- Poster
- Directed by: T. V. Chandran
- Written by: T. V. Chandran
- Produced by: T. V. Chandran
- Starring: Nilambur Balan Jalaja P. T. K. Mohamed T. Ravindranath Gangadharan Chemmangatt Nedumudi Venu
- Cinematography: Sunny Joseph
- Edited by: Venugopal
- Release date: 1989;
- Running time: 122 minutes
- Country: India
- Language: Malayalam

= Alicinte Anveshanam =

Alicinte Anveshanam (The Search of Alice) is a 1989 Malayalam-language film written and directed by T. V. Chandran.The story revolves around a woman named Alice(Jalaja) who goes in search of her missing husband.

==Plot==
Set in northern Kerala, the film narrates the journey of Alice in search of her missing husband, a college lecturer. During her quest, she slowly discovers disturbing aspects of her husband, including his descent from his earlier radicalism into bourgeois degeneracy.

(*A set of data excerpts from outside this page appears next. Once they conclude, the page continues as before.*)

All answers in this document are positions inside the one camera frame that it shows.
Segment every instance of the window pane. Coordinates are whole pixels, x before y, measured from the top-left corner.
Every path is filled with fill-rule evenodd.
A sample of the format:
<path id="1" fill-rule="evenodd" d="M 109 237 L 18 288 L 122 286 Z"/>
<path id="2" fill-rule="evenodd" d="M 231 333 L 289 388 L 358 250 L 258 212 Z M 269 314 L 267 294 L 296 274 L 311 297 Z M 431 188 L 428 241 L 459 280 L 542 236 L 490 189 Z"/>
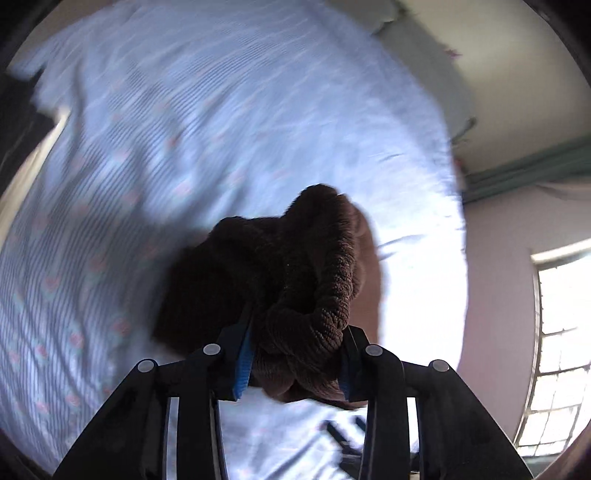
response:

In the end she gives up her search and decides to take responsibility for her own life.

==Cast==

- Surasu

- Nilambur Balan
- Jalaja as Alice
- Nedumudi Venu
- P. T. K. Mohamed
- T. Ravindranath
- Gangadharan Chemmangatt

==Credits==
- Direction & Screenplay: T. V. Chandran
- Cast: Jalaja, Ravindranath, Nedumudi Venu, C. V. Sriraman
- Cinematography: Sunny Joseph
- Music: Ouseppachan

==Awards==
It was nominated for the Golden Leopard at Locarno International Film Festival in 1990. It also won the Kerala State Film Award for Second Best Film in 1990.